Determining what you know or think you know about insulin is truth or myth.
Myth: Insulin cures diabetes.
Currently there is no cure for diabetes. Instead, insulin is a method of controlling diabetes. Insulin supplements what the beta cells of the pancreas cannot make. Insulin converts glucose into energy and is used to manage daibetes and control glucose levels.
Myth: Insulin injections will disrupt my life.
If your doctor prescribes insulin, don’t panic. You will not be confined to home. Instead you will find in time that insulin injections will simply become a part of your daily routine. Convenience devices like insulin pens and pumps may provide even more flexibility in your daily life.
Myth: Taking insulin means I have failed at managing my diabetes.
Using insulin is not a sign of failure to control your diabetes. Nor is it an indication of severe health problems or proof that your risk of diabetes complications has increased. Try as you might, the beta cells in your pancreas are not under your control. All people with Type 1 Diabetes must take insulin. It is not uncommon for people with Type 2 Diabetes to reach a point where improved glucose control can only be obtained by using insulin. This is not your fault. It is a natural progression of type 2 diabetes.
Myth: Insulin will make me gain weight so I shouldn’t use it.
Insulin can in fact stimulate the appetite but its benefits outweigh its risk of weight gain. In fact, it is excessive eating that causes weight gain. A healthy diet that includes portion control, fruits, and veggies, as well as regular exercise remains the most effective way to control weight.

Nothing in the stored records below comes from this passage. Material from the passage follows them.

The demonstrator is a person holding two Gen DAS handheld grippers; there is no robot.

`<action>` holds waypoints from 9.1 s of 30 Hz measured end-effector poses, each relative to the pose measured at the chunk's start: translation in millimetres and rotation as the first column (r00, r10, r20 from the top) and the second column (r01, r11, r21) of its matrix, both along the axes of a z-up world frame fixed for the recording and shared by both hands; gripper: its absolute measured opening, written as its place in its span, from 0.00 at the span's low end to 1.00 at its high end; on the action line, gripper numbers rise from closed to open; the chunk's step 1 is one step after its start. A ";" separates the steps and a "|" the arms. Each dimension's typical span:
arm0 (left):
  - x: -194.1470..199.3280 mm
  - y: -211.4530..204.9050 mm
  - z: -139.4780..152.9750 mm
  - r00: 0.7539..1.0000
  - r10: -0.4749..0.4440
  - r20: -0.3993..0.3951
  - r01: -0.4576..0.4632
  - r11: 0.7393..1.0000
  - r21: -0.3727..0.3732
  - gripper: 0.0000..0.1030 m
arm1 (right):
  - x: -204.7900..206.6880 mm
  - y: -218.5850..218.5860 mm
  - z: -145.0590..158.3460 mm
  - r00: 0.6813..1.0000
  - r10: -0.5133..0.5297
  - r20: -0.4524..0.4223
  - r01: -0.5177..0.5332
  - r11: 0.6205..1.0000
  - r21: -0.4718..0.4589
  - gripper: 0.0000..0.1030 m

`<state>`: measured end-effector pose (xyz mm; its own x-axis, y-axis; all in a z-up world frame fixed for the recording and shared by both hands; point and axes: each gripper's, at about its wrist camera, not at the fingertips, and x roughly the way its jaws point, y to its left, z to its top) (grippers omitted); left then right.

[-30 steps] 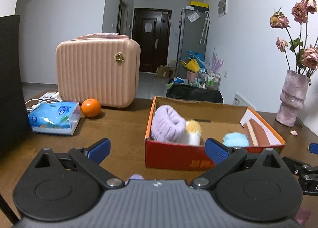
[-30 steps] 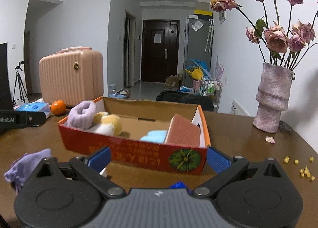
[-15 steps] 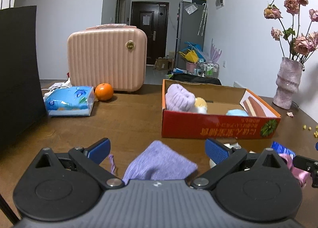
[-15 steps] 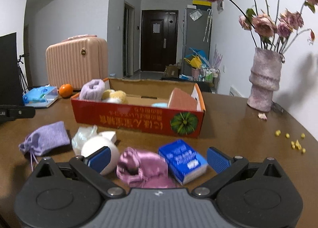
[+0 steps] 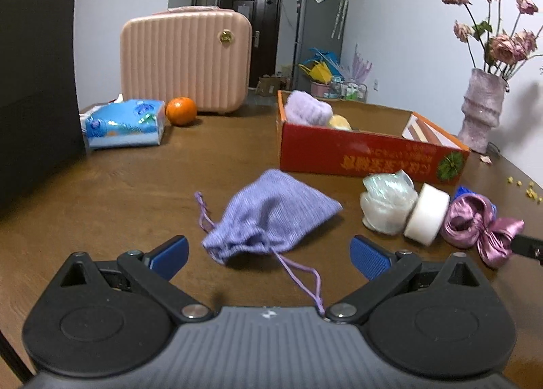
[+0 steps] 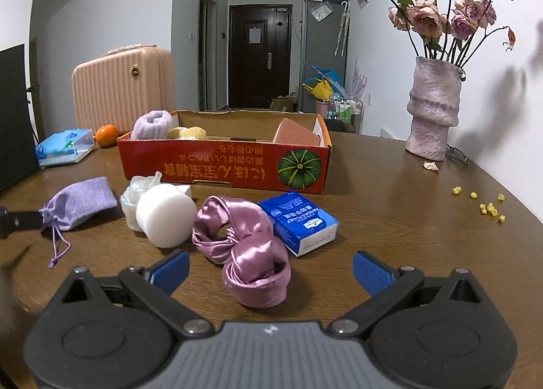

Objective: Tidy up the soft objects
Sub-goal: 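Grasp the pink satin scrunchie with the right tool while the left tool approaches the lavender drawstring bag, then close the left tool on the lavender drawstring bag while the right tool holds the scrunchie, then lift the scrunchie and drawstring bag and carry both over the cardboard box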

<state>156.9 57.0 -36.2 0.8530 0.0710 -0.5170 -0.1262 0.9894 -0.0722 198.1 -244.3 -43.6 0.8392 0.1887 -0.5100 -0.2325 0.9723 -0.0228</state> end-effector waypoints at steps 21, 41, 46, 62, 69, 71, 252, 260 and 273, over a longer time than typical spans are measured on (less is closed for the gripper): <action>4.3 -4.2 -6.2 1.000 -0.002 -0.016 0.002 1.000 0.008 1.00 | 45.6 23.6 -18.1 0.995 0.058 -0.075 -0.062 0.997 -0.044 0.95; 7.7 -6.1 -9.4 0.999 0.014 -0.033 -0.013 1.000 0.023 1.00 | 56.7 34.1 -34.2 0.990 0.102 -0.098 -0.108 0.992 -0.064 0.50; 7.4 -5.3 -9.6 0.999 0.019 -0.032 -0.018 1.000 0.022 1.00 | 55.8 28.8 -32.3 0.991 0.095 -0.090 -0.098 0.995 -0.031 0.41; 6.9 -5.3 -9.3 0.999 0.028 -0.034 -0.027 0.999 0.026 1.00 | 35.7 19.5 -18.2 0.995 0.081 0.051 -0.083 0.996 0.030 0.39; 11.9 -5.8 -5.5 0.999 0.015 -0.035 -0.014 0.999 0.039 1.00 | 33.8 18.5 -17.3 0.995 0.070 0.070 -0.072 0.997 0.026 0.39; 14.8 -5.9 -3.4 0.999 0.014 -0.032 -0.012 0.999 0.051 1.00 | 33.6 18.4 -17.2 0.995 0.065 0.075 -0.068 0.997 0.025 0.39; 212.5 -72.1 71.8 0.971 -0.078 0.226 0.082 0.997 -0.011 0.44 | 201.7 70.5 47.8 0.979 0.045 0.200 -0.054 0.998 0.039 0.40; 234.9 -69.4 66.7 0.974 -0.077 0.212 0.080 0.997 -0.005 0.44 | 220.6 76.9 42.8 0.983 0.051 0.176 -0.055 0.998 0.018 0.40; 262.6 -64.8 56.8 0.980 -0.074 0.184 0.073 0.997 0.012 0.44 | 245.8 86.0 32.6 0.988 0.059 0.140 -0.057 0.998 -0.017 0.40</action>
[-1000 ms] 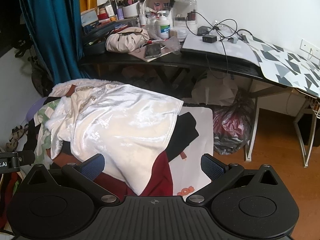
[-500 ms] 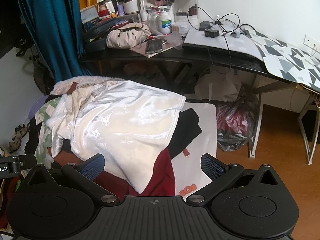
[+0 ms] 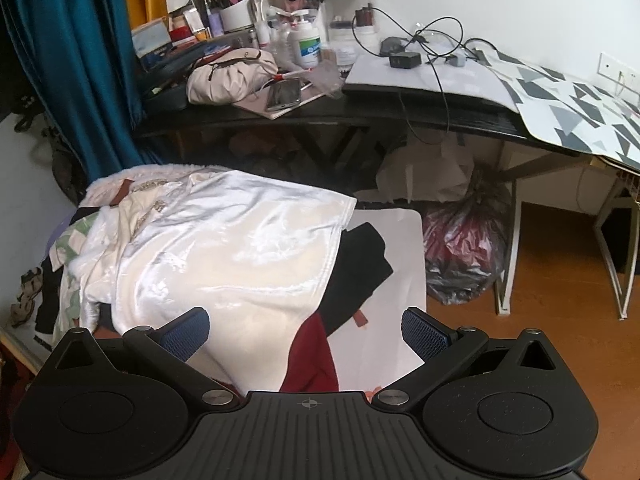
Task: Fold clothes
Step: 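Move both grippers toward the cream satin robe on the clothes pile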
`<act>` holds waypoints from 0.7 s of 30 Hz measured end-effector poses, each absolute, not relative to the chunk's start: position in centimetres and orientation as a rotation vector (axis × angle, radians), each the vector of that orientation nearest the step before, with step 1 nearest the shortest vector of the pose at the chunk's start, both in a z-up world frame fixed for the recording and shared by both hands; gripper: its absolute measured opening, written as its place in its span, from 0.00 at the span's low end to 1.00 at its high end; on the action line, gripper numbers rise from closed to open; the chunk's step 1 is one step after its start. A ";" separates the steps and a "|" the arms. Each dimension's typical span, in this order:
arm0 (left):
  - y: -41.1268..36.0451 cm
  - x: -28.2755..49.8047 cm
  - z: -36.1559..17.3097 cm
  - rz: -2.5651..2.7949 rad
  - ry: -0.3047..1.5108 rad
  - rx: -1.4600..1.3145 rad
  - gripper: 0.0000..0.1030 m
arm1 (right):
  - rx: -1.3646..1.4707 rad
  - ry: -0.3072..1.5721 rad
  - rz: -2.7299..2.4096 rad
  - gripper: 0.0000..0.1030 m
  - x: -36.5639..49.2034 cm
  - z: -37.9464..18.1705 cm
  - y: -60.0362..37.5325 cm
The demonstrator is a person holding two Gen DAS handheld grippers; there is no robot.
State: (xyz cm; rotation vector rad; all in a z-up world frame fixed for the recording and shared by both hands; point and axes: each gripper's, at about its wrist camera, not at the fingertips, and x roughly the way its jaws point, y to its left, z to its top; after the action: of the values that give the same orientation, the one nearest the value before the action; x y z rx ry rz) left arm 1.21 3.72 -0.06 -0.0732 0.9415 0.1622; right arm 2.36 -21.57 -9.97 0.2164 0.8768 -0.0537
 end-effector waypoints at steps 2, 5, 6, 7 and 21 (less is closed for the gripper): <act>4.2 1.3 -0.1 0.172 0.929 -0.060 0.98 | 0.219 0.875 -0.050 0.99 3.0 -10.4 -21.6; 5.0 1.8 -0.3 0.183 0.921 -0.026 0.98 | 0.213 0.871 -0.048 0.99 4.0 -11.0 -21.1; 5.3 2.0 -0.5 0.189 0.922 -0.024 0.98 | 0.209 0.871 -0.052 0.99 4.4 -11.2 -20.9; 5.7 2.3 -0.7 0.190 0.923 -0.027 0.98 | 0.203 0.869 -0.059 0.99 4.8 -11.3 -20.8; 9.4 13.4 -6.9 0.060 1.006 -0.064 0.98 | 0.234 0.913 -0.297 0.99 11.6 -14.4 -20.1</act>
State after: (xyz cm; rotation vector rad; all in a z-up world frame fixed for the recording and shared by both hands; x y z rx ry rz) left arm 13.44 9.40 -6.86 -0.0643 1.0060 0.0600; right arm 11.58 -20.12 -14.41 0.2338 0.9126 -0.2974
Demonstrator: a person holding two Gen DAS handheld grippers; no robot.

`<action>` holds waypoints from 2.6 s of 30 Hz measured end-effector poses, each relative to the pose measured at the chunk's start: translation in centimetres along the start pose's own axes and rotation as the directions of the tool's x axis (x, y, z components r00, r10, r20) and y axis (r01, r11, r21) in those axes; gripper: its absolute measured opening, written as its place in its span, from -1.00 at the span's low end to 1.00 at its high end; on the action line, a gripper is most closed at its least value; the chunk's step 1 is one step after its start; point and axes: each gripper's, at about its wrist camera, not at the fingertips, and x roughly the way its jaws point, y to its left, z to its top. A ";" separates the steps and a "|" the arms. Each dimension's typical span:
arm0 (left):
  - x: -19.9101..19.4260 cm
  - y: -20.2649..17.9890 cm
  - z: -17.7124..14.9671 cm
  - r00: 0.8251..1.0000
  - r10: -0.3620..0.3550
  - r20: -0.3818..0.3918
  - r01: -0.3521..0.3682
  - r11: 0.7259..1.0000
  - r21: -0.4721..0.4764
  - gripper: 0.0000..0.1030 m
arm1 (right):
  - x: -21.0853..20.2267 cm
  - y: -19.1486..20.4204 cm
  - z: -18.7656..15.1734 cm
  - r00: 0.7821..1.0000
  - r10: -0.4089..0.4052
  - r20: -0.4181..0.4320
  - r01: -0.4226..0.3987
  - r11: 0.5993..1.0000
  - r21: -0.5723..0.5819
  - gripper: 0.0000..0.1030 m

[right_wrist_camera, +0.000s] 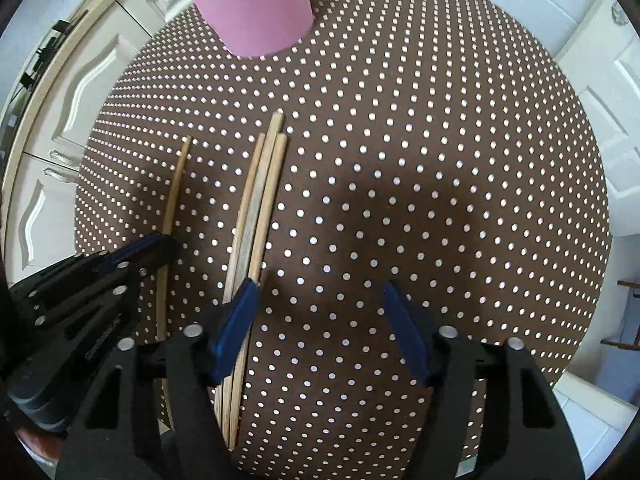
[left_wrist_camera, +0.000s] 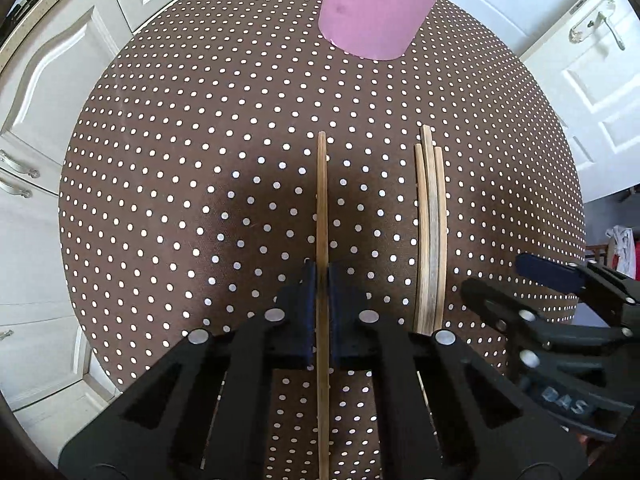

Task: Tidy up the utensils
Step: 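Close the left gripper on one chopstick while the right gripper hovers over the pile, then grasp one chopstick with the right gripper while the left gripper holds its chopstick, then lift both held chopsticks upright and carry them over the pink cup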

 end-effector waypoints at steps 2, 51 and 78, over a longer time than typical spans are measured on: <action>0.0 0.2 -0.1 1.000 -0.010 0.005 0.010 1.000 -0.005 -0.87 | 0.3 0.1 0.2 1.000 0.003 -0.003 -0.003 1.000 0.008 0.14; -2.9 0.5 -4.2 0.999 0.013 0.036 -0.012 1.000 -0.027 -0.88 | -0.6 2.3 1.3 0.993 0.034 0.112 -0.016 0.987 -0.158 -0.90; -13.2 -1.6 -0.2 0.942 0.027 0.334 -0.005 0.998 -0.066 -0.88 | -13.1 -0.5 3.8 0.832 0.112 0.544 -0.092 0.994 -0.064 -0.90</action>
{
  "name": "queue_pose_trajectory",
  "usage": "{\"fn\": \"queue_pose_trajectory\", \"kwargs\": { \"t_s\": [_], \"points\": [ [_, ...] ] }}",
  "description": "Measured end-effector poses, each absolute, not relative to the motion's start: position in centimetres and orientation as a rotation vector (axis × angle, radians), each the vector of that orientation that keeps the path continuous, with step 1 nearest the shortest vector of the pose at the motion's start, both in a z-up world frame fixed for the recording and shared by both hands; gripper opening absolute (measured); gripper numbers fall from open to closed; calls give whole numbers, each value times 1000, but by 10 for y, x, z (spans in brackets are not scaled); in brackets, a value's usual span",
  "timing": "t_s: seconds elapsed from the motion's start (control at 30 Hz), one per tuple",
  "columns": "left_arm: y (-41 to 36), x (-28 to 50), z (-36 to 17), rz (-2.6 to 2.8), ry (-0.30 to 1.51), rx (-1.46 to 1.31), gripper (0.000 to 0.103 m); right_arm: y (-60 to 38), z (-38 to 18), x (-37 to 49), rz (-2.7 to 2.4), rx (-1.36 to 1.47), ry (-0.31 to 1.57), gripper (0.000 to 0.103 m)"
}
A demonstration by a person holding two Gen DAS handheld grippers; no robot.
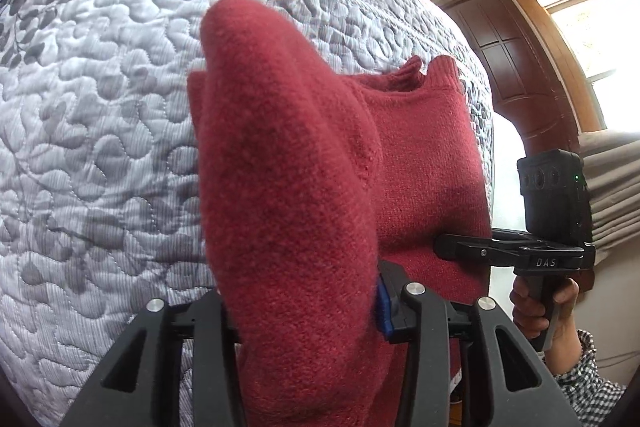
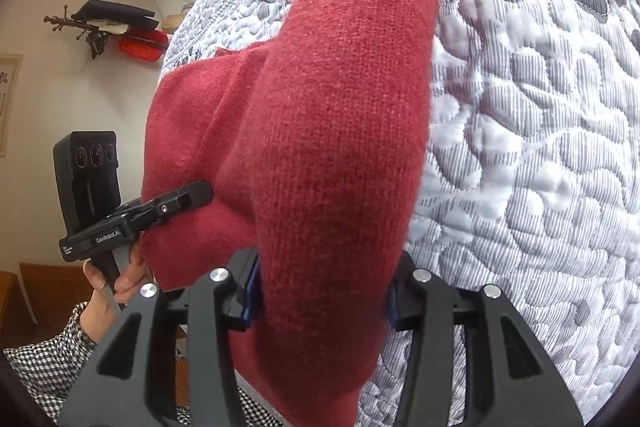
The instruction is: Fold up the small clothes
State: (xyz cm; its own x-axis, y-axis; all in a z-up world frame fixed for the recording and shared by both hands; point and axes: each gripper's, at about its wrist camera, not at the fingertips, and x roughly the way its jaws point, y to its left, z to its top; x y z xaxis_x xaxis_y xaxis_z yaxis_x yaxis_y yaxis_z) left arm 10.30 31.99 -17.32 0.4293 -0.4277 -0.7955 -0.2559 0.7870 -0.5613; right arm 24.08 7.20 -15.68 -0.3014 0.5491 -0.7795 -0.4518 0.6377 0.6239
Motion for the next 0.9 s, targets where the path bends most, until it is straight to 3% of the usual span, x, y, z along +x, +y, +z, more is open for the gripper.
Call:
{"fn": "queue_pose_trajectory", "kwargs": {
  "t_s": [0.23, 0.4, 0.63, 0.83, 0.87, 0.9],
  "points": [
    [322, 107, -182, -56, 1143, -693, 59, 97, -166, 243, 976, 81, 1612, 51],
    [319, 98, -167, 3, 1161, -649, 65, 90, -149, 232, 937, 50, 1548, 71],
    [300, 47, -143, 76, 1188, -527, 71, 54, -134, 186, 889, 27, 1525, 73],
    [287, 0, -156, 100, 1227, -504, 71, 18, -156, 135, 874, 86, 1615, 73],
    [286, -5, -160, 101, 1234, -510, 70, 16, -162, 129, 878, 104, 1635, 66],
    [286, -10, -164, 105, 1242, -517, 70, 15, -168, 124, 878, 114, 1652, 51]
  ]
}}
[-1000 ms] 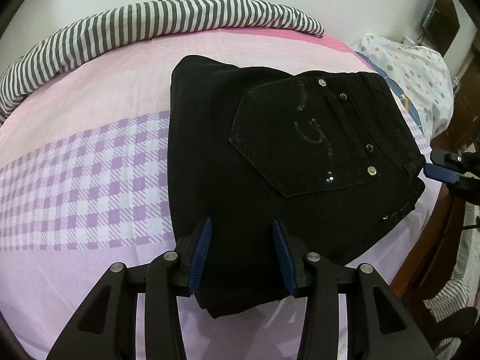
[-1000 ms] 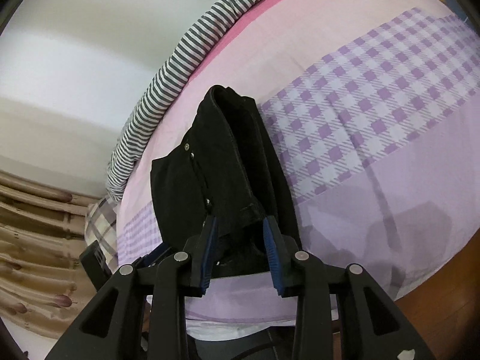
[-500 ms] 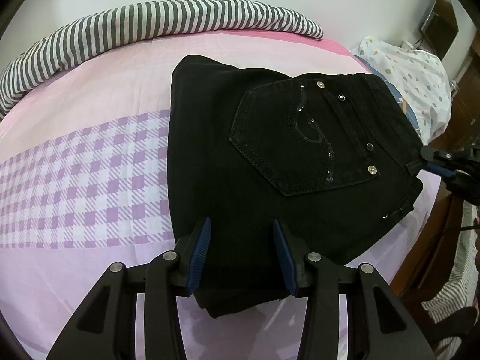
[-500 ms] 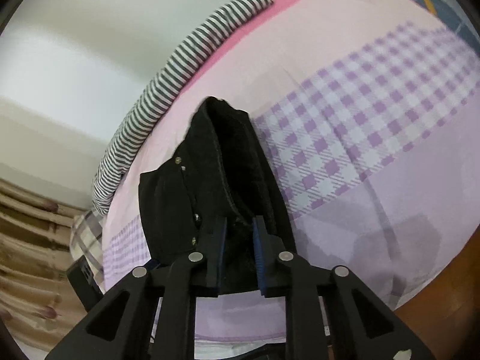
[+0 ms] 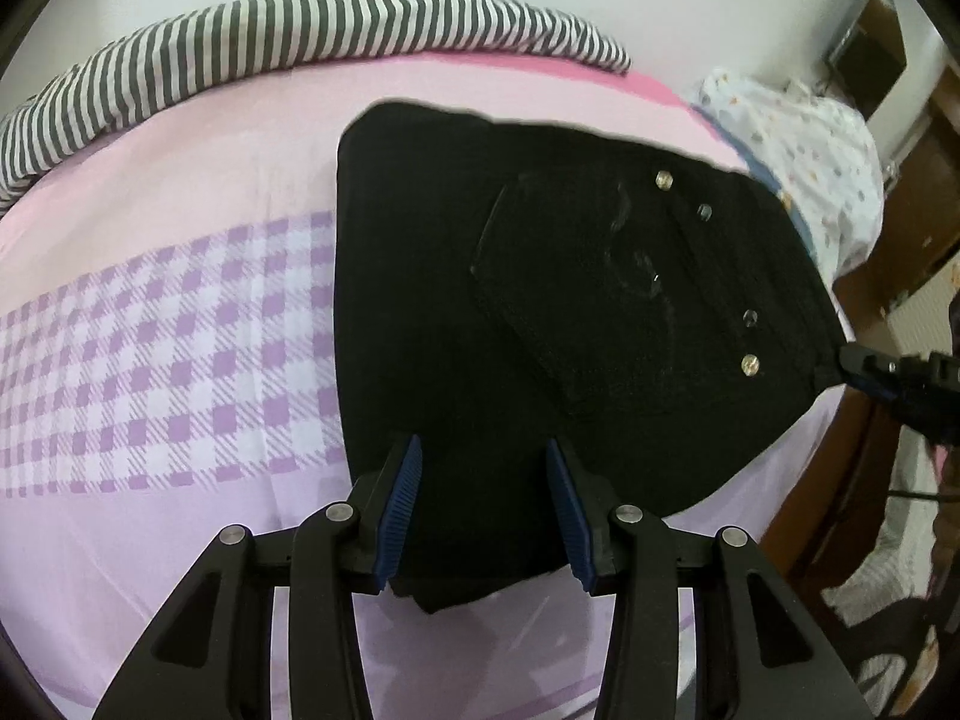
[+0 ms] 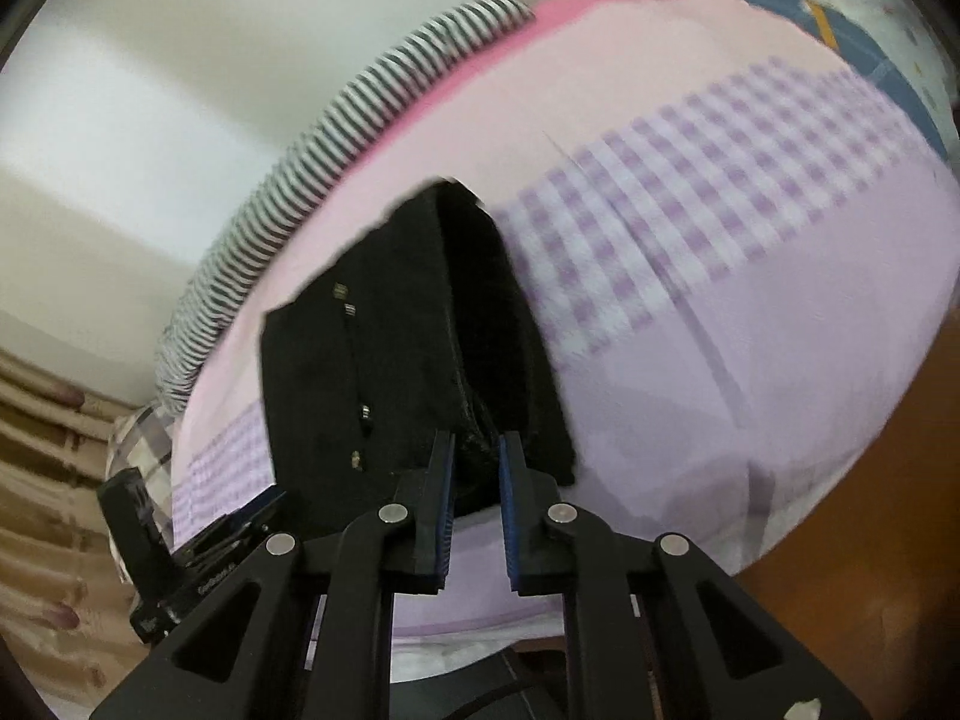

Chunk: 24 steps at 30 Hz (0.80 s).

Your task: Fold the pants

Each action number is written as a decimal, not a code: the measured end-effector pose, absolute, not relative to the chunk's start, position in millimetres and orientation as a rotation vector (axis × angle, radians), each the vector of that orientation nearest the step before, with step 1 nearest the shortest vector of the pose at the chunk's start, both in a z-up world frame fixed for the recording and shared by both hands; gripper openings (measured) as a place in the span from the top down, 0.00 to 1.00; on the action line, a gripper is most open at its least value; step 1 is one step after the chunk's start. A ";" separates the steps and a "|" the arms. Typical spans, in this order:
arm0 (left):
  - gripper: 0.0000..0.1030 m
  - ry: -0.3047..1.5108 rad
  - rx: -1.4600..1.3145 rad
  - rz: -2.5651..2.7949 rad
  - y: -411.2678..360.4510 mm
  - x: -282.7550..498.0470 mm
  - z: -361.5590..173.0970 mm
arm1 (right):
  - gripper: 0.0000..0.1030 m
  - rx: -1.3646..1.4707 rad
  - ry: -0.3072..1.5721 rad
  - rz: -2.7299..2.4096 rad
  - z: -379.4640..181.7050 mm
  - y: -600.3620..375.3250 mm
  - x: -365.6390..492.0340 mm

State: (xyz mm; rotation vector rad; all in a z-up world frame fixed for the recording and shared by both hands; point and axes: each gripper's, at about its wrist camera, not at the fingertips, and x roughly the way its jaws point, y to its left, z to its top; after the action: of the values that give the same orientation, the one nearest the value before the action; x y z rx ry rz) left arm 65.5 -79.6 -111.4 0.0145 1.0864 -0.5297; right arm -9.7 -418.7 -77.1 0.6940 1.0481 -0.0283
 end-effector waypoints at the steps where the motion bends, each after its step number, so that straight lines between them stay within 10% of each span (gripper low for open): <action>1: 0.57 1.078 0.021 -0.531 -79.2 63.4 -112.9 | 0.89 0.688 1.056 -0.037 -80.3 -419.2 -9.1; 24: 0.55 1.061 0.117 -0.457 -96.8 54.0 -115.3 | 0.83 0.424 1.005 -0.100 -45.0 -396.9 13.2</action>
State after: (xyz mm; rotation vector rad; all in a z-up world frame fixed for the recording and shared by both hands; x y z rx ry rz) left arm 54.0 -96.8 -115.3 0.1173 1.0607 -0.4566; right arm 13.2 -396.9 -45.0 0.4235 1.0051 -0.1000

Myth: It does not matter where insulin is injected.
Where you inject your insulin determines rate of absorption. Injections around the abdomen have the fastest rate of absorption while the thighs and buttocks are the slowest. Injecting in the arm falls somewhere in between. Wherever you inject your insulin, be sure to inject into a fatty subcutaneous area of your body. Also, it is a good idea to rotate injection sites. Multiple injections in the same place can cause fat deposits to build up under the skin, which can delay insulin absorption.
Myth: Insulin injection will hurt.
A fear of needles is a common complaint for many people taking injections. However, today’s insulin syringes and pens are virtually painless. The best way to overcome this fear is to try insulin injections yourself. If you try it yourself and still feel pain, discuss this with your doctor. Your injection technique could be a factor.